_What needs to be done:_ Every line of the data should be written out exactly, with the pictures left out.

_Source material:_
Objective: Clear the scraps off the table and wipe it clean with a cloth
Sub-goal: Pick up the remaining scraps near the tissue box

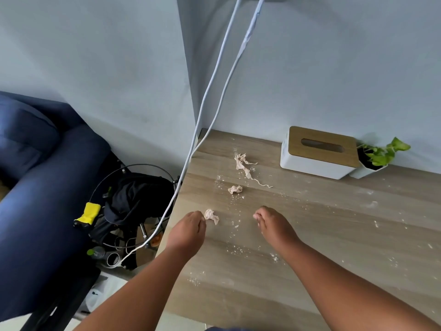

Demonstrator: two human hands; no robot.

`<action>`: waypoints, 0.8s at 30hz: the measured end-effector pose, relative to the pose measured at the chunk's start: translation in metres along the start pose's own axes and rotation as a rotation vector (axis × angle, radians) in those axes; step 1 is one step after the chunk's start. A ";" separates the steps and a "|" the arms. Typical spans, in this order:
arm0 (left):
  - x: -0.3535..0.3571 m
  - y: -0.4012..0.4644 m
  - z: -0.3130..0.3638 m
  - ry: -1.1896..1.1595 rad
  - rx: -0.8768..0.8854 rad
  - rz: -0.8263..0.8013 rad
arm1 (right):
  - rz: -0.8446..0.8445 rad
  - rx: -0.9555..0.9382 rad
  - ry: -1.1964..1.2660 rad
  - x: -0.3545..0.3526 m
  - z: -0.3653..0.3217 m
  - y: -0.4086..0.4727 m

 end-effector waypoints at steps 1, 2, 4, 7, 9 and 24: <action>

_Solution for this task:_
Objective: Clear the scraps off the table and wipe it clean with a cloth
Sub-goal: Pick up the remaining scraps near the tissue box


Demonstrator: two human hands; no robot.

`<action>`: waypoints, 0.8s at 30hz: the measured end-effector pose, relative to the pose measured at the chunk's start: translation in metres along the start pose's own axes and rotation as a rotation vector (axis × angle, radians) in those axes; step 1 is one step after the chunk's start. A ";" separates the steps and a "|" the arms. Typical spans, in this order:
arm0 (left):
  - x: -0.3535..0.3571 m
  - y: -0.4012..0.4644 m
  - z: -0.3130..0.3638 m
  - ry: -1.1896..1.1595 rad
  - rx: -0.8768..0.8854 rad
  - rz: -0.8263..0.8013 rad
arm1 (right):
  - rz: -0.8446..0.8445 rad
  - rx: -0.9555..0.9382 rad
  - ry: -1.1964..1.2660 rad
  - x: -0.3545..0.3526 m
  - z: -0.3653..0.3217 m
  - y: -0.4086..0.4727 m

 end-effector waypoints at steps 1, 2, 4, 7, 9 and 24: <action>

The exercise has no further content.